Ces livres seront en effet exploités dans le cadre d'une gestion collective assurant aux éditeurs et aux auteurs, représentés à parité, une rémunération équitable dans le strict respect des droits moraux et patrimoniaux. Parce qu'il nécessite aujourd'hui un aménagement du code de la propriété intellectuelle, cet accord manifeste notre capacité à favoriser la numérisation des oeuvres grâce à des solutions juridiques innovantes tout en étant respectueuses du droit d'auteur.
Est-il objet culturel plus précieux que le livre, « la plus sacrée, la plus inattaquable et la plus personnelle de toutes les propriétés », pour reprendre les mots de Beaumarchais ? La préservation et la diffusion de ces oeuvres de l'esprit à l'heure numérique relèvent de notre responsabilité. C'est une responsabilité considérable à l'heure où les moyens électroniques de communication démultiplient les possibilités de l'outil mis en place par Gutenberg il y a plus de cinq siècles.

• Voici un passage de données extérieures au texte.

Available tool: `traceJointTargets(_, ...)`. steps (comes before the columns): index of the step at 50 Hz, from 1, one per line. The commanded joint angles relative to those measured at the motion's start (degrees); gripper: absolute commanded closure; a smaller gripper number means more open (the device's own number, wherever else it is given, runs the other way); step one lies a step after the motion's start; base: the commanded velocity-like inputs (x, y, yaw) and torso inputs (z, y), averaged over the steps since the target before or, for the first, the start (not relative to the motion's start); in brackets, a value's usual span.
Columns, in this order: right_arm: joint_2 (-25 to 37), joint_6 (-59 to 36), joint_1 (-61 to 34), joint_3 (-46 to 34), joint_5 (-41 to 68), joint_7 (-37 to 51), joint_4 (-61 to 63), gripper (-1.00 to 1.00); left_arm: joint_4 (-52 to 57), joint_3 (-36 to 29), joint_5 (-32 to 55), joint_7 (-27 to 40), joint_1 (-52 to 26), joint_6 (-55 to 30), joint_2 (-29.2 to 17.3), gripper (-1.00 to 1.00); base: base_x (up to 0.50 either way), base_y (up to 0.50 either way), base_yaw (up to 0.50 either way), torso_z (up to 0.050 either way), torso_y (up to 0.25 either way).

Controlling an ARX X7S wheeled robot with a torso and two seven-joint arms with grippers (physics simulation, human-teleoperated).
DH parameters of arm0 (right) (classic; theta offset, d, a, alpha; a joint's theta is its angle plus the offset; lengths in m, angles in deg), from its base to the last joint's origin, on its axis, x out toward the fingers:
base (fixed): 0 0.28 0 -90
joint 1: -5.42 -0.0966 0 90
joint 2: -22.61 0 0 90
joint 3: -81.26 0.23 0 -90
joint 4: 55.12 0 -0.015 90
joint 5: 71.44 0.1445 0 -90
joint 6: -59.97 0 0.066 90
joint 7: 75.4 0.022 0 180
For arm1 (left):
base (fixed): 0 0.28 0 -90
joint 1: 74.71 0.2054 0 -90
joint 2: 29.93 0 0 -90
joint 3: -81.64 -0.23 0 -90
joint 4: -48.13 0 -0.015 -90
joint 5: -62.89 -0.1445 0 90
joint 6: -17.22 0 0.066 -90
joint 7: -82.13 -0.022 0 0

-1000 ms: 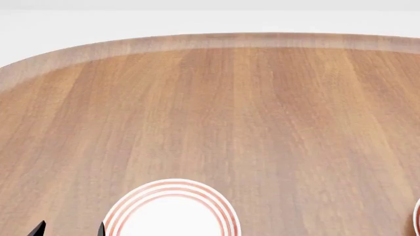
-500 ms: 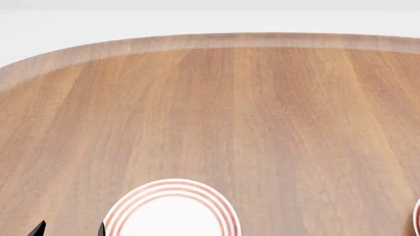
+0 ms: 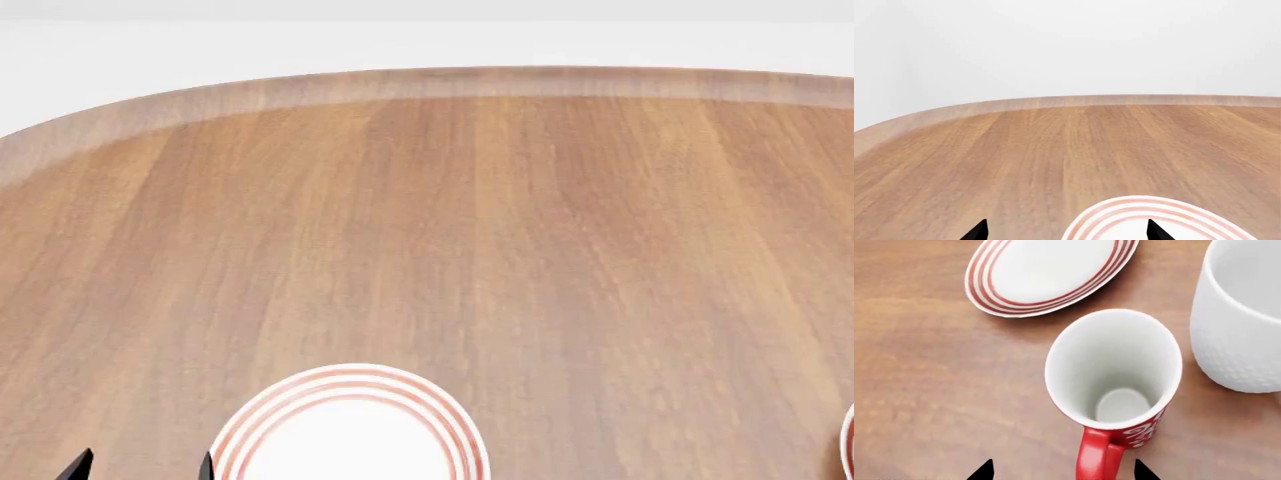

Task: Put the red mug on the left plate.

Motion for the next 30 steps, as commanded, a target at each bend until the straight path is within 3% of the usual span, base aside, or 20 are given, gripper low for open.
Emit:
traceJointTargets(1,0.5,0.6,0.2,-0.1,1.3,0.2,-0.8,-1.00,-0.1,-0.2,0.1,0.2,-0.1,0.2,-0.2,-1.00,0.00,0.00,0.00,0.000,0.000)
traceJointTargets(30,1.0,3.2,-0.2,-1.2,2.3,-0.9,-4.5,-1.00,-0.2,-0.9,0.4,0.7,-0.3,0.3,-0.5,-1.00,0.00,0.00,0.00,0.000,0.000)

Compte tenu de l'ensemble des éléments qui ont été rappelés et des principaux axes de la politique que je mène en faveur du livre numérique, je suis, vous l'aurez compris, très favorable à la proposition de loi dont nous allons débattre aujourd'hui.

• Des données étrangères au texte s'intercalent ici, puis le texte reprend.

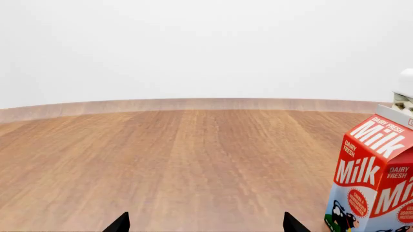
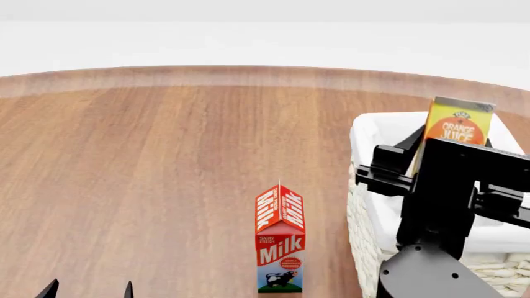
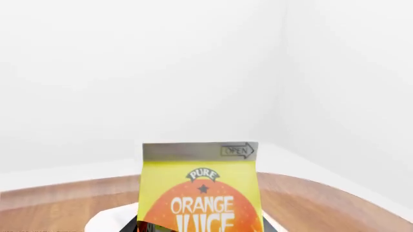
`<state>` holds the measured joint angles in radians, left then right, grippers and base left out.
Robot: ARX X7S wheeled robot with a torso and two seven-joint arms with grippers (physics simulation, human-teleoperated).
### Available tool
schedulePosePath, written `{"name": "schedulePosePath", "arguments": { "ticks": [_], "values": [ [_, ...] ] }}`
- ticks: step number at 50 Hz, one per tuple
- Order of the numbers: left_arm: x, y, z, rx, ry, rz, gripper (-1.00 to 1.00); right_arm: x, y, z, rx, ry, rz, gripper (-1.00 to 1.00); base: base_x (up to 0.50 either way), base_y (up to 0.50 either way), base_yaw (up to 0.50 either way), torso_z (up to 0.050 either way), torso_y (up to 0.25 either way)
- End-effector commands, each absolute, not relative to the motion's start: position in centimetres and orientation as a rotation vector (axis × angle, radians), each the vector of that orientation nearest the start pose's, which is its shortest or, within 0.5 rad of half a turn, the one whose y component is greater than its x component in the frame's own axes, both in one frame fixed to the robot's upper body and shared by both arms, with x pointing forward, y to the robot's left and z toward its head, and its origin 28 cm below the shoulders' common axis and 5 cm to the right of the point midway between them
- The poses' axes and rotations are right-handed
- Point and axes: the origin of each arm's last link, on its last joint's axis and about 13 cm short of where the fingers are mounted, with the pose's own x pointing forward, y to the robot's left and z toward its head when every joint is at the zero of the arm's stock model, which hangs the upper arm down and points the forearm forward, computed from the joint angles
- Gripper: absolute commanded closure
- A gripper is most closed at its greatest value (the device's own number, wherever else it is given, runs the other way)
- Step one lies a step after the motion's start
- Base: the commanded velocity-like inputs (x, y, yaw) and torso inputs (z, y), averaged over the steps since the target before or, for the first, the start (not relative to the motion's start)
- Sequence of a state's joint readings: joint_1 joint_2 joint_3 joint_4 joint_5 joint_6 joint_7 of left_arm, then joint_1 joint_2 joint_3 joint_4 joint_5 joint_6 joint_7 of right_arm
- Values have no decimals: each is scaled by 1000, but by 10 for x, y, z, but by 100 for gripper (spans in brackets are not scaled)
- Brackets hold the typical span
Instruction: Pick up the orange juice, and put it in the basket.
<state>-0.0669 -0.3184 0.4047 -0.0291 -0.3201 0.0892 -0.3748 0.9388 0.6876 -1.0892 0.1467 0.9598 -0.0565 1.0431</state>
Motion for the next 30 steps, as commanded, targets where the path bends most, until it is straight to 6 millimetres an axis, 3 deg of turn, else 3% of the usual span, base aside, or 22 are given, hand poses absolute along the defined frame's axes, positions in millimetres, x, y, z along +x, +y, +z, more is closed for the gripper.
{"name": "schedulePosePath", "arguments": {
  "ticks": [1,30],
  "values": [
    [211,205,13,0,0,0,-100,334,-136,142,-89,-138,-430,100,0,0,0,10,0],
    [211,205,13,0,0,0,-100,354,-140,126,-100,-110,-456,100,0,0,0,0,1]
  ]
}}
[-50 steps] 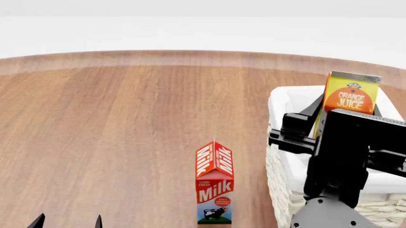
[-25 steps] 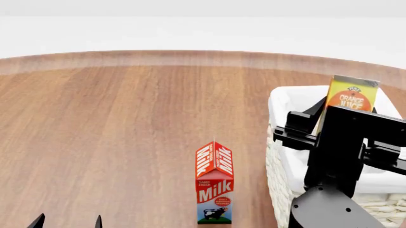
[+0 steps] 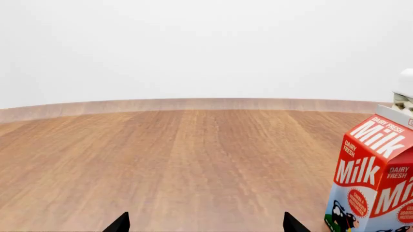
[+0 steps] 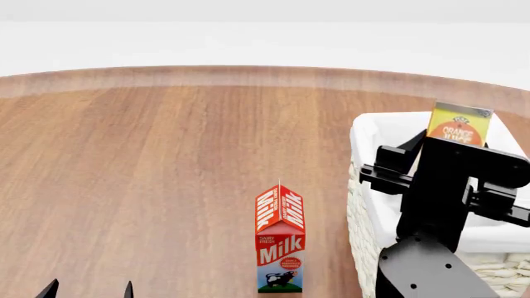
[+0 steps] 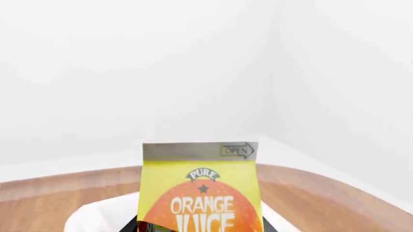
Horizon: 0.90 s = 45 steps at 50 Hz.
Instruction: Pick up the orange juice, and put it in the basket.
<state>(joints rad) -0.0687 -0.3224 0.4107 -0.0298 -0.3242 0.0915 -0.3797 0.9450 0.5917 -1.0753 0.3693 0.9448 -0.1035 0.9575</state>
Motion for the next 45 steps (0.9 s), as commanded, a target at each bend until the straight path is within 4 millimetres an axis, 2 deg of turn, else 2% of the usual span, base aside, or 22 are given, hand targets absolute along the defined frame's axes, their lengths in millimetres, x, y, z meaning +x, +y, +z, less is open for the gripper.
{"name": "schedulePosePath", "arguments": {
  "ticks": [1,17,23,45],
  "values": [
    [211,205,13,0,0,0,-100,354,-140,124,-100,-107,-457,100,0,0,0,0,0],
    [211,205,13,0,0,0,-100,362,-141,116,-94,-99,-453,100,0,0,0,1,1],
    [211,205,13,0,0,0,-100,374,-144,114,-87,-93,-454,100,0,0,0,0,0],
    [211,205,13,0,0,0,-100,382,-145,109,-105,-89,-461,100,0,0,0,0,1]
  ]
}}
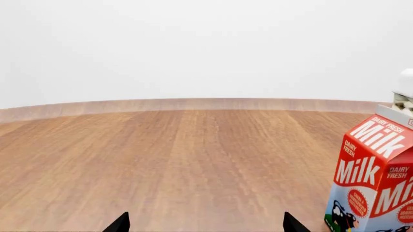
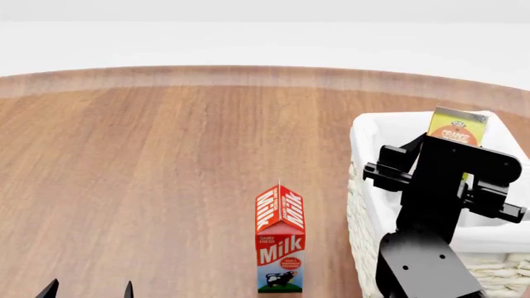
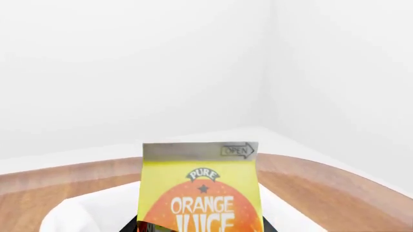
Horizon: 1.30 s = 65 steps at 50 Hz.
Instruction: Pick up the orange juice, and put it in the basket.
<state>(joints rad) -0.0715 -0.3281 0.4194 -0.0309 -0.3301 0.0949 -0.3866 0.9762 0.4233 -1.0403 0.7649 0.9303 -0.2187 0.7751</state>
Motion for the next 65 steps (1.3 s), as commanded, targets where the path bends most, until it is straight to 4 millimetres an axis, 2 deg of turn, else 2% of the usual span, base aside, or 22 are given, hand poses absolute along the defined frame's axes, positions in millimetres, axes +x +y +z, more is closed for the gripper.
{"name": "schedulePosePath", "arguments": {
  "ticks": [1,9,32,39,40,56,65],
  "values": [
    [211,205,13,0,0,0,-100,382,-145,108,-105,-89,-462,100,0,0,0,0,0],
    [211,205,13,0,0,0,-100,386,-146,108,-114,-97,-467,100,0,0,0,1,1],
    [211,205,13,0,0,0,-100,391,-151,88,-141,-112,-490,100,0,0,0,0,1],
    [211,205,13,0,0,0,-100,392,-154,90,-135,-114,-501,100,0,0,0,0,1],
    [211,205,13,0,0,0,-100,392,-154,91,-116,-101,-502,-100,0,0,0,0,0],
    [211,205,13,0,0,0,-100,389,-148,90,-133,-109,-473,-100,0,0,0,0,0],
    [211,205,13,0,0,0,-100,374,-144,106,-110,-155,-449,-100,0,0,0,0,0]
  ]
}}
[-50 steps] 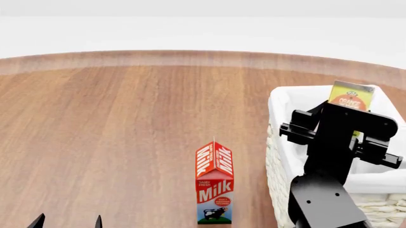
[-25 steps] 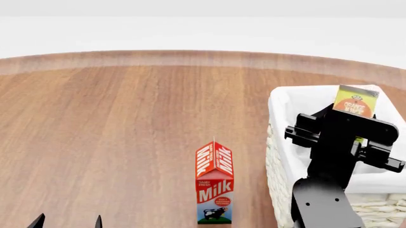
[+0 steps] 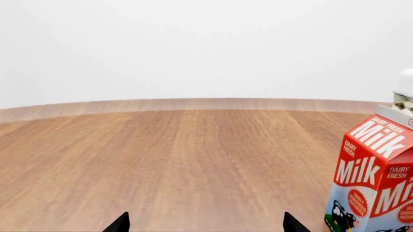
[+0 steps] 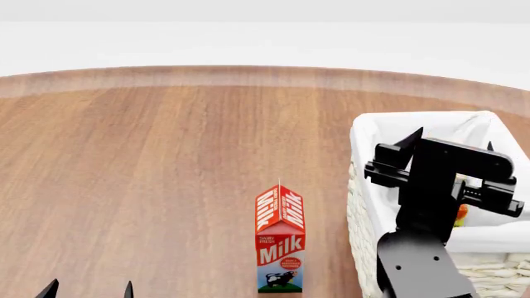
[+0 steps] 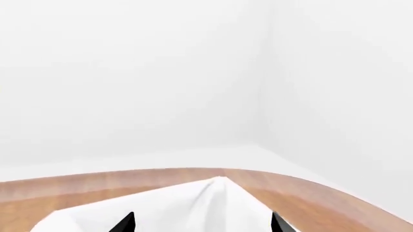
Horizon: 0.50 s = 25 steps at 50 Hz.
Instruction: Pick up the orange juice, and put it in the basket.
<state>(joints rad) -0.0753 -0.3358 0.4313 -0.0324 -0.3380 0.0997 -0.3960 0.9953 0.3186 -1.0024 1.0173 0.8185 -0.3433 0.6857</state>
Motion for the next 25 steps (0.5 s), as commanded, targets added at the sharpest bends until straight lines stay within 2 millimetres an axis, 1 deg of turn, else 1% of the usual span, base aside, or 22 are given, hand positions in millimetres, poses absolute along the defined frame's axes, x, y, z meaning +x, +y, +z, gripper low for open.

Je suis persuadé que cette loi constitue un accompagnement efficace des acteurs du livre vers le numérique. Elle crée les conditions d'une évolution équilibrée de l'ensemble de la filière, notamment au bénéfice des consommateurs, que je préfère pour ma part appeler lecteurs, ceux à qui l'écrivain permet de « comprendre le monde comme une question », pour citer Milan Kundera. Pour l'invention des modèles économiques de demain, le législateur se doit d'être non seulement présent mais également le plus clairvoyant possible. Dans le domaine de la numérisation de l'écrit, anticiper, c'est se donner les moyens de choisir entre ce que nous désirons et ce que nous ne devons et ne pouvons pas subir. (Applaudissements sur les bancs du groupe UMP.)